WHAT TO DO
Please filter the data down to the lines that include the word "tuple" and copy them.

AVAILABLE DATA
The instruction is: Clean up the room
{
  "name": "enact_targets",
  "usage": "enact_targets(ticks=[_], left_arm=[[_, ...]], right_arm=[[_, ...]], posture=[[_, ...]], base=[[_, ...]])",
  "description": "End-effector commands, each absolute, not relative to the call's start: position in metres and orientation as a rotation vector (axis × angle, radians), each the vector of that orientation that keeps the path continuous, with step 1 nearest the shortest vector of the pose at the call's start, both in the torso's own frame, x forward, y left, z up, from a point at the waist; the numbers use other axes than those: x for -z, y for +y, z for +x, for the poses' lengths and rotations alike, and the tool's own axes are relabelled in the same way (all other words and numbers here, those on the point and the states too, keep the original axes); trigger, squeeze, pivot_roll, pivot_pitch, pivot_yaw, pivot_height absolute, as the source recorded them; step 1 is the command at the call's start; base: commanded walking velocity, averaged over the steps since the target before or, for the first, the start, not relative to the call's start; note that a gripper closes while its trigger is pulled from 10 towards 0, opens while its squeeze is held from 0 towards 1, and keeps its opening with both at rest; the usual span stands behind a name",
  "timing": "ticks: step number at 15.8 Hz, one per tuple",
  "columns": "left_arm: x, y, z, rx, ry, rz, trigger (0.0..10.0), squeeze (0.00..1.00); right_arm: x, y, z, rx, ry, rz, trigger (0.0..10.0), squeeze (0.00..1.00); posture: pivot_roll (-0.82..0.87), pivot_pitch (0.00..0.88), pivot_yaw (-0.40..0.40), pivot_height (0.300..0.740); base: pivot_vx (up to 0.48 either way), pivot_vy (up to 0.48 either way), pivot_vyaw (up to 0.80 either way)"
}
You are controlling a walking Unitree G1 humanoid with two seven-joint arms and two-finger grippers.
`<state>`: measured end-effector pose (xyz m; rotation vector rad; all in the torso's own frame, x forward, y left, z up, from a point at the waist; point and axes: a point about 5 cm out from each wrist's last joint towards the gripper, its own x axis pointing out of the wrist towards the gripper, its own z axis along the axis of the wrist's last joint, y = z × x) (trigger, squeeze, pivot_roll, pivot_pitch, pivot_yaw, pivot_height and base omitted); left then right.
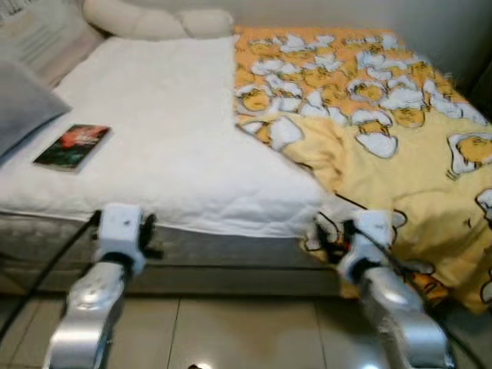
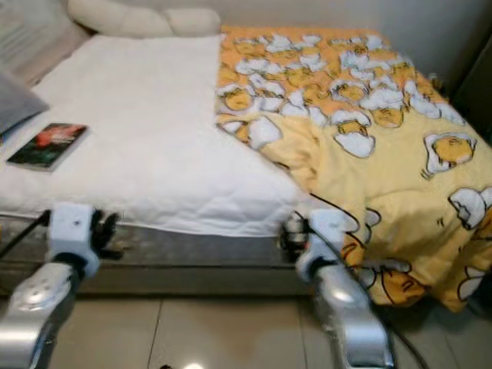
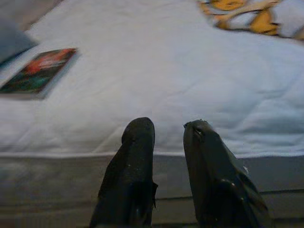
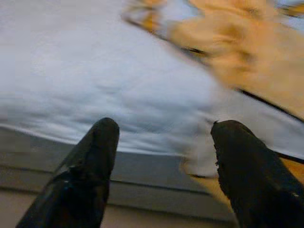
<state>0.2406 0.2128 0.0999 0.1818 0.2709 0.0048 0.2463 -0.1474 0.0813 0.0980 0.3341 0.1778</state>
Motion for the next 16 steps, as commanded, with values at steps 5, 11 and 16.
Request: enact_targets(ticks=[5, 11, 16], left_arm=[[-0.107, 0.212, 0.244, 0.017, 0.243, 0.175, 10.0, 0.00], [-0.111, 0.219, 0.247, 0.006, 0.242, 0.183, 10.0, 0.00], [-0.108, 0.216, 0.247, 0.022, 0.254, 0.188, 10.0, 0.00]], right_arm=[[-0.090, -0.151, 0.253, -0.170, 0.300, 0.113, 10.0, 1.00], [-0.091, -0.141, 0.270, -0.193, 0.293, 0.109, 10.0, 1.00], [-0.088, -0.143, 0.274, -0.180, 0.315, 0.102, 10.0, 1.00]], posture=[[-0.06, 0.000, 0.025, 0.740], [-0.04, 0.000, 0.027, 0.740], [-0.05, 0.000, 0.036, 0.740]], base=[[0.058, 0.000, 0.00], [0.336, 0.000, -0.29], [0.348, 0.000, -0.31]])
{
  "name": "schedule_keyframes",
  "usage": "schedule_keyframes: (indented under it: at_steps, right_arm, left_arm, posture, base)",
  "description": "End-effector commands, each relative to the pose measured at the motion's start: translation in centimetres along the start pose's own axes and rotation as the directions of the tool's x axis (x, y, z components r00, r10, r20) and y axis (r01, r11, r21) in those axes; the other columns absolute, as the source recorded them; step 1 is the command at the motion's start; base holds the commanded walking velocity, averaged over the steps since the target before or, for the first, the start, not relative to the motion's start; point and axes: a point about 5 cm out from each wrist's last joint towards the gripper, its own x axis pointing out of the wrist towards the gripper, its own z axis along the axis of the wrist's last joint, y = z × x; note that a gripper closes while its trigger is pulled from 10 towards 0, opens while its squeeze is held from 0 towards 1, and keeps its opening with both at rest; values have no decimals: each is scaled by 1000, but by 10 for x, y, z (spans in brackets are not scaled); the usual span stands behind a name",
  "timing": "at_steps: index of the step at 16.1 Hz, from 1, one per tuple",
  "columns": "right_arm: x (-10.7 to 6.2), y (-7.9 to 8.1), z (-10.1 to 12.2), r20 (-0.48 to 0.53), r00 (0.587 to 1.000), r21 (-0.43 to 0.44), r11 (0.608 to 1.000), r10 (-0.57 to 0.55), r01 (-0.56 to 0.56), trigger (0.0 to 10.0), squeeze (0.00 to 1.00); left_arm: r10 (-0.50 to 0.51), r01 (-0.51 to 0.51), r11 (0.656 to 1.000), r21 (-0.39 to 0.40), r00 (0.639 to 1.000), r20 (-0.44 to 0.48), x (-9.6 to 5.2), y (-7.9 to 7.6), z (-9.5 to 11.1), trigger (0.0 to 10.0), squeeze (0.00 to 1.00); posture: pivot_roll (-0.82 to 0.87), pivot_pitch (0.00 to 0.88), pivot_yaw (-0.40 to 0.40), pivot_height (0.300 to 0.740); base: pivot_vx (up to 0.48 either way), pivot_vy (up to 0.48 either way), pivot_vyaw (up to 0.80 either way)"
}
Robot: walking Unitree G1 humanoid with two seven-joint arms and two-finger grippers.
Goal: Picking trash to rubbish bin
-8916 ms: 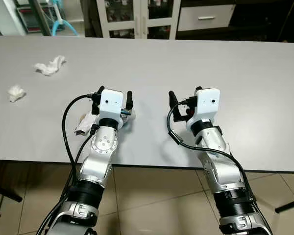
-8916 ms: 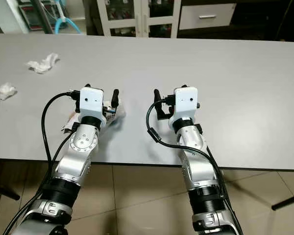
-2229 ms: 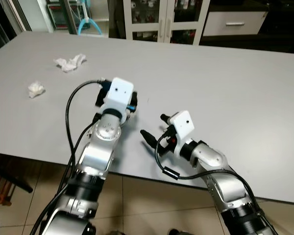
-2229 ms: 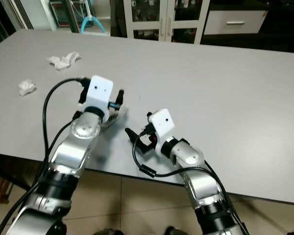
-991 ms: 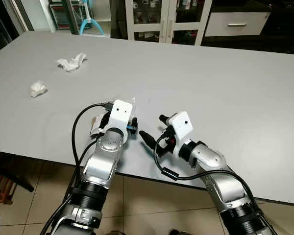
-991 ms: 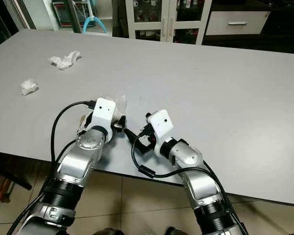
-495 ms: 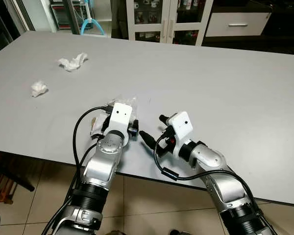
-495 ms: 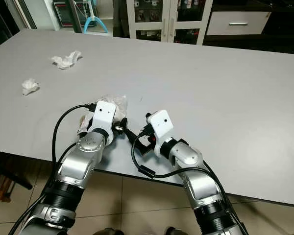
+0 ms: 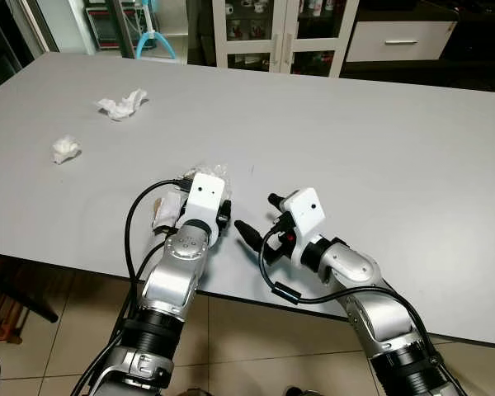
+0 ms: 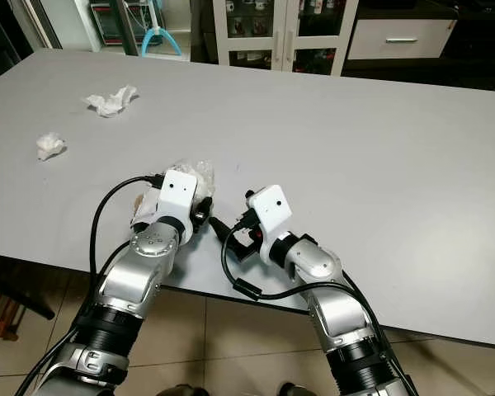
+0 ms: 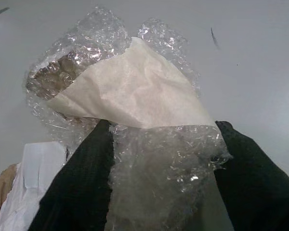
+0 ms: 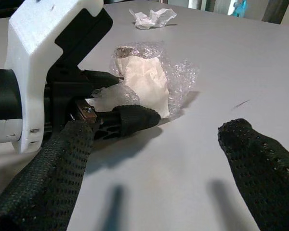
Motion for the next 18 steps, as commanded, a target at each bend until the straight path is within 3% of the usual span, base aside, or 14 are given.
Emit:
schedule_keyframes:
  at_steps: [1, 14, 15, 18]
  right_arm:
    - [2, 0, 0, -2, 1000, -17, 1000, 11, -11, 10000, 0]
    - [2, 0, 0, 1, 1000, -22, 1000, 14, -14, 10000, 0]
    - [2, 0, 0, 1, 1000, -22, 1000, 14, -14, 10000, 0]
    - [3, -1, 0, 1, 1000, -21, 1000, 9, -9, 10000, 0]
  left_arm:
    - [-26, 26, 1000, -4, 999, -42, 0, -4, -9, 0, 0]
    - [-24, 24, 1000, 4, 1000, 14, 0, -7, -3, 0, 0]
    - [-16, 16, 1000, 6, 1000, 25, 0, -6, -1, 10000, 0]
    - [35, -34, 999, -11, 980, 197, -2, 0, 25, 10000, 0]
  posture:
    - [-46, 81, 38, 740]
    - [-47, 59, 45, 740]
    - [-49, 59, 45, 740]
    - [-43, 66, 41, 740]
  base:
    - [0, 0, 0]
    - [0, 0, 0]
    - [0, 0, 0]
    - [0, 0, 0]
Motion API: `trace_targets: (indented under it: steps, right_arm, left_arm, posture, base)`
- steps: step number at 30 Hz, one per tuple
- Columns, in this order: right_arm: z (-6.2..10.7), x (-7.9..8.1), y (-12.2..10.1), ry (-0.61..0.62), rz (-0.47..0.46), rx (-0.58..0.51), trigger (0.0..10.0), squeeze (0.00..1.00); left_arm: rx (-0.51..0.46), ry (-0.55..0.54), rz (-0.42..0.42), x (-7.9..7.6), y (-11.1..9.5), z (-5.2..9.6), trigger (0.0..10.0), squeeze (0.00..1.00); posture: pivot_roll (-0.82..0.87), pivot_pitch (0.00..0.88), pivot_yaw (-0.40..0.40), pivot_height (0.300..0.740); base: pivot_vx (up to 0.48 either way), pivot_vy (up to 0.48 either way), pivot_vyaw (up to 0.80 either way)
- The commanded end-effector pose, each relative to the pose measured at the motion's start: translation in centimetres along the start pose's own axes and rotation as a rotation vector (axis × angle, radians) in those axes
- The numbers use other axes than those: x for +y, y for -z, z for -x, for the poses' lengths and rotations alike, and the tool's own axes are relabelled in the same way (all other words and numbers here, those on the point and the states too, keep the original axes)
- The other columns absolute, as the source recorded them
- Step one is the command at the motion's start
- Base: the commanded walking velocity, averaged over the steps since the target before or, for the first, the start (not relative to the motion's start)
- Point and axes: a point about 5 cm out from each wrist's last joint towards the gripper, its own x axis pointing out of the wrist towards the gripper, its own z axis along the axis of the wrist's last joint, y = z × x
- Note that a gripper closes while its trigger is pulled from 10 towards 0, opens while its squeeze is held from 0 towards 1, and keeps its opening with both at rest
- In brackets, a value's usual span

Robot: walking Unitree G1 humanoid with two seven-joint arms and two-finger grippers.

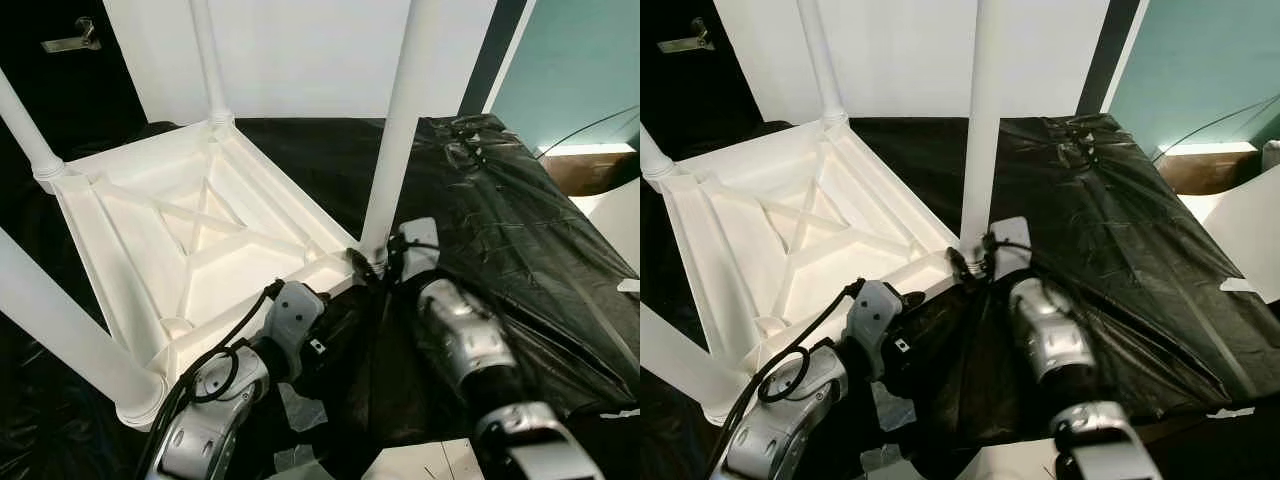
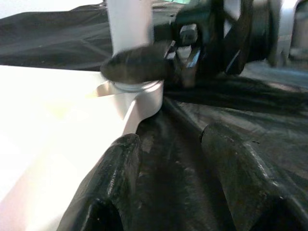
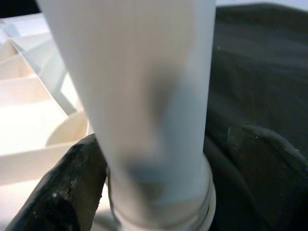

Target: Building children table

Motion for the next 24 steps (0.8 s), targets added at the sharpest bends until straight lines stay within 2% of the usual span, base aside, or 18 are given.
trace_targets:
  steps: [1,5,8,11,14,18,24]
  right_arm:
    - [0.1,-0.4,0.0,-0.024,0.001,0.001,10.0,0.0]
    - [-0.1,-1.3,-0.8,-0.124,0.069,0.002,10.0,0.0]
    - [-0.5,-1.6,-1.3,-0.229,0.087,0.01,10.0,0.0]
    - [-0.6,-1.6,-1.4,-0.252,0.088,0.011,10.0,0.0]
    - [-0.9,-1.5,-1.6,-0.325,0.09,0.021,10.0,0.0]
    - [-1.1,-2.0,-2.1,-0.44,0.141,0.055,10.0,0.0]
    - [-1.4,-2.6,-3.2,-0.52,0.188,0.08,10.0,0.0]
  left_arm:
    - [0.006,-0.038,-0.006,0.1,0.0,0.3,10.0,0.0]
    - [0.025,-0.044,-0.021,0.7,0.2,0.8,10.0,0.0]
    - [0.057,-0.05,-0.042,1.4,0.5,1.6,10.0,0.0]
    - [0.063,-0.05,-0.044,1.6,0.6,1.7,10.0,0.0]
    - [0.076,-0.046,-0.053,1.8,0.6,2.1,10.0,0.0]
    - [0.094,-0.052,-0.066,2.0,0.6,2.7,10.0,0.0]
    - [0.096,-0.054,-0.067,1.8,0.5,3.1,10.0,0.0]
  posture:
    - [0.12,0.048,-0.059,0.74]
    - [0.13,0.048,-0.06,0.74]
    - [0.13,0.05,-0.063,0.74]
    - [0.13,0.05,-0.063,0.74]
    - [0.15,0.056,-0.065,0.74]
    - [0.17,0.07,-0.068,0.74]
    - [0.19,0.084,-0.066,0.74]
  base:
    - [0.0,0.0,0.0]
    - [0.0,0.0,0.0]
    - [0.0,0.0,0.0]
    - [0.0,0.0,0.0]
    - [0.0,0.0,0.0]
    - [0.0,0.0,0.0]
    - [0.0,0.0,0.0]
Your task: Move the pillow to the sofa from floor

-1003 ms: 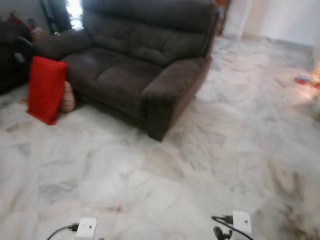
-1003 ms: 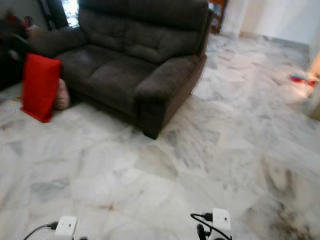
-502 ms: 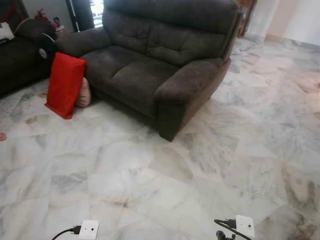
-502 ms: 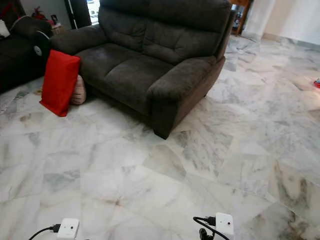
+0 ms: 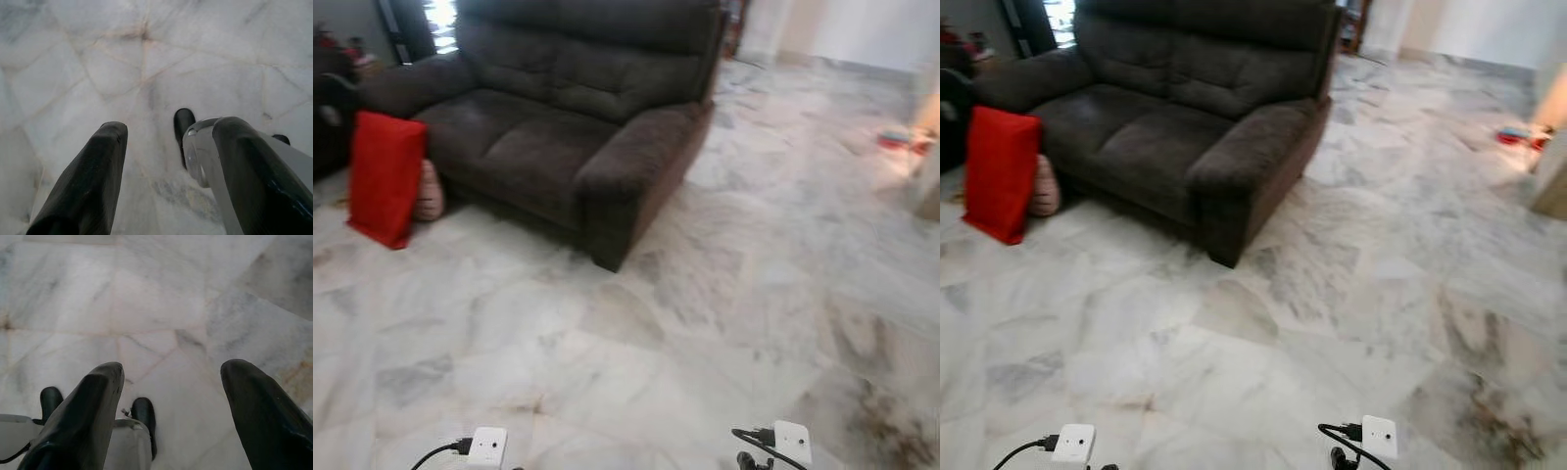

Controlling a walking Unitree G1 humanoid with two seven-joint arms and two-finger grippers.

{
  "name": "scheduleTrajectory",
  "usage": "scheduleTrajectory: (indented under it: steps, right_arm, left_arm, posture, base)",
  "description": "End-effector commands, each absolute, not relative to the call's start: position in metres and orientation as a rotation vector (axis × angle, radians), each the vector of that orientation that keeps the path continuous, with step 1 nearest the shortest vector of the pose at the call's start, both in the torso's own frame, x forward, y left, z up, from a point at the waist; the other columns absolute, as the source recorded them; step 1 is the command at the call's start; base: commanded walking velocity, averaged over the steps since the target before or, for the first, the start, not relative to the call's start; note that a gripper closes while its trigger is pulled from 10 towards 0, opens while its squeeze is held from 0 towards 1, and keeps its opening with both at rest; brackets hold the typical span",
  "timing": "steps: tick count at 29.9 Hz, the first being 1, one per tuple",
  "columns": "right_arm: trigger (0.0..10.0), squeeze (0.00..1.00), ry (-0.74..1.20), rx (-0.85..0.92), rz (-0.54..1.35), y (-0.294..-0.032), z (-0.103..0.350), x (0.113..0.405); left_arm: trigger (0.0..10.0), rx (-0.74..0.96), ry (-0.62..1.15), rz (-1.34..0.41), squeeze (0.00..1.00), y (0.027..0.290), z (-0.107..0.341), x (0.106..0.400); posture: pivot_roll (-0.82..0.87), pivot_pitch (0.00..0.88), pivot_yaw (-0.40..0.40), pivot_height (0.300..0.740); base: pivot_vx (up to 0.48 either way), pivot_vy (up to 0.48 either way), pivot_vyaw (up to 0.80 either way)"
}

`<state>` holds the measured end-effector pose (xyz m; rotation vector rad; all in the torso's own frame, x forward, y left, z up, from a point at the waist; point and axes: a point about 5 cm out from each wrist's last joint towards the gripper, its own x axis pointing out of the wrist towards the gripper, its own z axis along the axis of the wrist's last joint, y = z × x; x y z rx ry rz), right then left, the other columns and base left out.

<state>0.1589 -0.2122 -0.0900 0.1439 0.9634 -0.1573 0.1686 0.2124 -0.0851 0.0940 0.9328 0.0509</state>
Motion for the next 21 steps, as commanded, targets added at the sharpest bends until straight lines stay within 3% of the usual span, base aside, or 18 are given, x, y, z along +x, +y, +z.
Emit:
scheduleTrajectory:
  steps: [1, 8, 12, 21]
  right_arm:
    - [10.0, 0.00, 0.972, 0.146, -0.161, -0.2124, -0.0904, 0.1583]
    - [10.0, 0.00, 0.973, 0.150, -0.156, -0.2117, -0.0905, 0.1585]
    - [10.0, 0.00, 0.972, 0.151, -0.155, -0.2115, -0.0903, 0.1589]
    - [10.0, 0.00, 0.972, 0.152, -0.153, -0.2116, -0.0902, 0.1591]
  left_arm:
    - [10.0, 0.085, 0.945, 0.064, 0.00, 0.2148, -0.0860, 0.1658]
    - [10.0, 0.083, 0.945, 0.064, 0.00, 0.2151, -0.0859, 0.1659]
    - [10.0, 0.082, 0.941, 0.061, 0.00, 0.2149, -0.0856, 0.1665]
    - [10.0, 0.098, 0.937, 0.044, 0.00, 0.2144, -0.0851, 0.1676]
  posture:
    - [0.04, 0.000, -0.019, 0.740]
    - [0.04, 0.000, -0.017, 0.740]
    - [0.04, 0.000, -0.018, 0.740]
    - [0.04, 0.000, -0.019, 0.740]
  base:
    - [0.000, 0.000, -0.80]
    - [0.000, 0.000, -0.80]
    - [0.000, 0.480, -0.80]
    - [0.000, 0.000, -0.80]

SOLUTION
  "timing": "ticks: step number at 15.8 Hz, one per tuple",
  "timing": "at_steps: index of the step at 16.1 Hz, from 1, one per tuple",
- steps: step number at 30 Hz, one per tuple
  "timing": "steps: tick count at 29.9 Hz, the first being 1, one per tuple",

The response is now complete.